Preparate un fascicolo che contenga: eventuali richiami scritti precedenti, verbali di colloqui, valutazioni delle prestazioni, corrispondenza rilevante. Se il licenziamento e' legato a prestazioni insufficienti, e' importante dimostrare che il collaboratore ha avuto la possibilita' di migliorare.
Passo 4: Il colloquio di disdetta
Il licenziamento va comunicato in un colloquio personale, in un contesto riservato e rispettoso. Preparate in anticipo cosa dire. Siate chiari e diretti, senza giri di parole, ma con rispetto per la persona. Evitate di entrare in lunghe discussioni sulle motivazioni durante il colloquio stesso. Indicate chiaramente la data di fine rapporto e consegnate la lettera di disdetta.

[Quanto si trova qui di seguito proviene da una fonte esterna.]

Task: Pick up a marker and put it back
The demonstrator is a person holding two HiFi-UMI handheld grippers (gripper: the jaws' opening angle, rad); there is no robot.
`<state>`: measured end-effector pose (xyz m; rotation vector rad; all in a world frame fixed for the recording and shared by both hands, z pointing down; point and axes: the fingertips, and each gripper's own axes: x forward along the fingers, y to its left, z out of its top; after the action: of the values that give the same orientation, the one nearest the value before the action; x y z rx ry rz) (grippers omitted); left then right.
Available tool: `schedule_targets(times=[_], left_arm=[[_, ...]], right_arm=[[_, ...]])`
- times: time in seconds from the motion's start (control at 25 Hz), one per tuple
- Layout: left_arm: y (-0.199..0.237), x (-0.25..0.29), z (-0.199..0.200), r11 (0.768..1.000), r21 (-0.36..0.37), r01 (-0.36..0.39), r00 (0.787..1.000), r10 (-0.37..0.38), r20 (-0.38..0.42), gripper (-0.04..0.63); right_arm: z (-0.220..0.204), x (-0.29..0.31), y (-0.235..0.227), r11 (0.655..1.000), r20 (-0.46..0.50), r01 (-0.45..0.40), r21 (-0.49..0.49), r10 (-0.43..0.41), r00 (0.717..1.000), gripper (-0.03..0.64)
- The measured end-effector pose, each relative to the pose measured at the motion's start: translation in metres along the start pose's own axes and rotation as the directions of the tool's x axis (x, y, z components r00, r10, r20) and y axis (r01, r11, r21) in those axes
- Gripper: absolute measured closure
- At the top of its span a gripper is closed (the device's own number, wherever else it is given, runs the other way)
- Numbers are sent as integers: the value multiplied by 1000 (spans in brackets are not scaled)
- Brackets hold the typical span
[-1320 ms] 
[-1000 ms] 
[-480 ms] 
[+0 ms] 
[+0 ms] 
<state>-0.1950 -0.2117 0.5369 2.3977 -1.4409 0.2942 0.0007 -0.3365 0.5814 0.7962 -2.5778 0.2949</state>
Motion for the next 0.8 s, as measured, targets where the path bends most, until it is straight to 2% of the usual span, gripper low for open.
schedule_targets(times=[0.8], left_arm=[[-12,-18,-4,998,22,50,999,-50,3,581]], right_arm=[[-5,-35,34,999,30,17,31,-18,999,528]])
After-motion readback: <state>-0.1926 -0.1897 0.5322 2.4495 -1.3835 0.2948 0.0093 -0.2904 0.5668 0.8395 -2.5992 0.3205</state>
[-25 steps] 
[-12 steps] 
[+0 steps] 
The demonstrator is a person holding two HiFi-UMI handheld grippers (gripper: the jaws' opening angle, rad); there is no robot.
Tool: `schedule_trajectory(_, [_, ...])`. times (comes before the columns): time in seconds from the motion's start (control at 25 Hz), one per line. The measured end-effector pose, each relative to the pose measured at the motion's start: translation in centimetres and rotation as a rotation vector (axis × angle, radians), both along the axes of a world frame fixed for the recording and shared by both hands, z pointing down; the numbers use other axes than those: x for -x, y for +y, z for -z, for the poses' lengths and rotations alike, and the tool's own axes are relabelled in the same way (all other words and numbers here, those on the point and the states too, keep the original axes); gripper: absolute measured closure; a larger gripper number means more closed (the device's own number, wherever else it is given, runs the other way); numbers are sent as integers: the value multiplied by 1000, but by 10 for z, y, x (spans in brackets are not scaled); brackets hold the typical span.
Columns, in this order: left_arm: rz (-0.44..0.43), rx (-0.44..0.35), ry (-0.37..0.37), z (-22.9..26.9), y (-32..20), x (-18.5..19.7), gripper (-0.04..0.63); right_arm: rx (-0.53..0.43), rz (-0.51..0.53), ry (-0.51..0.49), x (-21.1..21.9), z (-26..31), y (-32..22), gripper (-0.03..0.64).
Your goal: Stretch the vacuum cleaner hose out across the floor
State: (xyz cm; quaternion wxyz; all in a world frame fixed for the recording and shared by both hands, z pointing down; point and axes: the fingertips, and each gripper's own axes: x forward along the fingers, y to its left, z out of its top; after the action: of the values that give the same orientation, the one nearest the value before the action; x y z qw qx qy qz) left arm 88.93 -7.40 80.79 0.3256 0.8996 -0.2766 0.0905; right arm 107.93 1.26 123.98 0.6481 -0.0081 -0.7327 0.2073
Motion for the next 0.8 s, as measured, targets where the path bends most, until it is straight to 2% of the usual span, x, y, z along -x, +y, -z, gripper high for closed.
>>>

Se possibile, fate partecipare un secondo rappresentante dell'azienda come testimone. Questo puo' essere utile in caso di contestazione successiva sulla modalita' della comunicazione.
Passo 5: Conferma scritta
Consegnate al collaboratore una lettera di disdetta firmata, contenente: la data della comunicazione, il termine di disdetta applicabile, la data di fine rapporto, e informazioni pratiche (restituzione materiale, ecc.). Fate firmare una copia per ricevuta. Se il collaboratore rifiuta di firmare, inviate la lettera per raccomandata.
Passo 6: Esonero dall'obbligo di lavorare
Il datore di lavoro puo' esonerare il collaboratore dall'obbligo di lavorare durante il termine di disdetta. In questo caso, il salario continua a essere dovuto. L'esonero puo' essere utile per ragioni organizzative o per proteggere informazioni sensibili. Tuttavia, il collaboratore deve poter continuare a cercare un nuovo impiego durante questo periodo (art. 329 cpv. 3 CO).
Passo 7: Attestato di lavoro
Il collaboratore ha diritto in ogni momento a un attestato di lavoro (art. 330a CO). L'attestato deve essere veritiero, completo e benevolo. Deve contenere la durata del rapporto, la funzione svolta e una valutazione della prestazione e del comportamento. Un attestato formulato in modo scorretto puo' dar luogo a richieste di risarcimento.
Consiglio pratico: Preparate l'attestato di lavoro prima della fine del rapporto. Un attestato consegnato tempestivamente e' segno di professionalita' e riduce il rischio di controversie successive.
Seguire questi passaggi con attenzione non elimina la difficolta' umana di un licenziamento, ma riduce sensibilmente il rischio di errori procedurali che possono trasformare una disdetta legittima in un contenzioso costoso.